Each element of the definition must be satisfied. If works do not fall within this paragraph, then they may fall within paragraph (ii) if the conditions stated in that paragraph are satisfied. But even to fall within paragraph (ii) of the definition the scheme of works must also amount to repairs, because of the over-arching restriction on what can be included in the service charge.
"the words starting "not amounting to …." operate by way of exception or proviso to what has gone before, one would expect the language of the exception to define what is excluded.

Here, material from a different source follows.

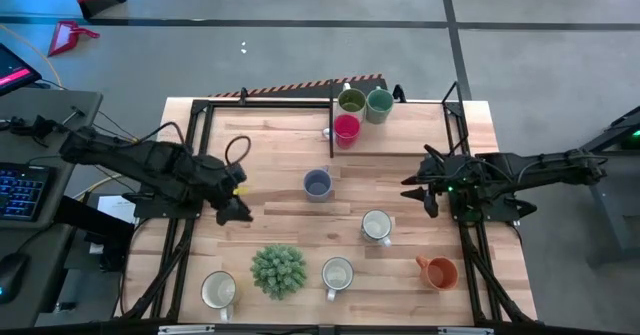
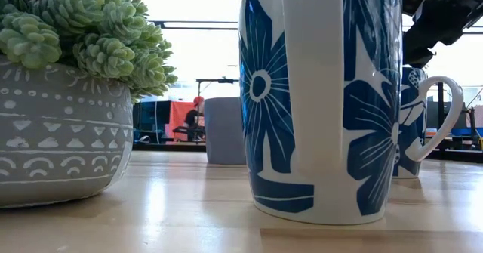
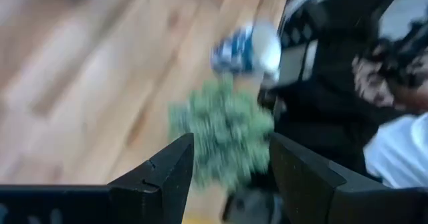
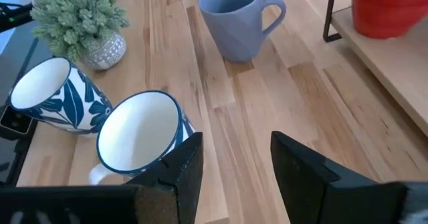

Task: Place coffee mugs
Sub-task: Move the yellow mug to the center of the table

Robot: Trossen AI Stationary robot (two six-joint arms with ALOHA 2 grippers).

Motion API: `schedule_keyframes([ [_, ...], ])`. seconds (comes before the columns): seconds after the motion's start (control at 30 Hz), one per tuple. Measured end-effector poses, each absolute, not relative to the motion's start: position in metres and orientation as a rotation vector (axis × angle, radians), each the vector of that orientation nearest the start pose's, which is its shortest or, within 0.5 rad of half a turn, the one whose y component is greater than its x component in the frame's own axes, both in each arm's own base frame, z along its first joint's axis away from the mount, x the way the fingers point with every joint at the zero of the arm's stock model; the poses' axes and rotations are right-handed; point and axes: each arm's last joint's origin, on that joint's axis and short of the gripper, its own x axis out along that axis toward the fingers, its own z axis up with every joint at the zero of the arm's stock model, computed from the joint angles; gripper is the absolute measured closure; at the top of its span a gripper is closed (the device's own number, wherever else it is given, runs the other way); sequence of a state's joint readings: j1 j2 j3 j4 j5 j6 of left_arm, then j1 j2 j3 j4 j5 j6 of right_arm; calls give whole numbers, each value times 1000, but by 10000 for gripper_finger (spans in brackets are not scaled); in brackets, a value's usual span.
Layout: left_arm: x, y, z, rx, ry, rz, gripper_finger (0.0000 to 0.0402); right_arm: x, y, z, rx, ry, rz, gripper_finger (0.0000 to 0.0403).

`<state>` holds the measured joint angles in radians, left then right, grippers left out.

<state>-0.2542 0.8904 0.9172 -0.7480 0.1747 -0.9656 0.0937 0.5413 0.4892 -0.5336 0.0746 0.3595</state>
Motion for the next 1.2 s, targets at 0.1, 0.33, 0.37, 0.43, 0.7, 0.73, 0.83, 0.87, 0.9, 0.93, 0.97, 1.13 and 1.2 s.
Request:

What is excluded is repairs that amount to the making good of structural defects. The natural reading of these words is that they are works, which in law are properly characterised as repairs, but which amount to the making good of a structural defect. The words "amounting to" seem to me to be used in the sense of what the works in substance do or achieve."
"In my judgment, therefore, works of repair of the structure and exterior of the Building do not fall within para (i) of the definition of "specified repairs" if the effect of the works is to make good a structural defect. The costs of works that do have the effect of making good a structural defect are only recoverable if they fall within para (ii). Thus, if works have the effect of making good a structural defect, it makes no difference that the works also remedy deterioration that has occurred over the time that the defect existed."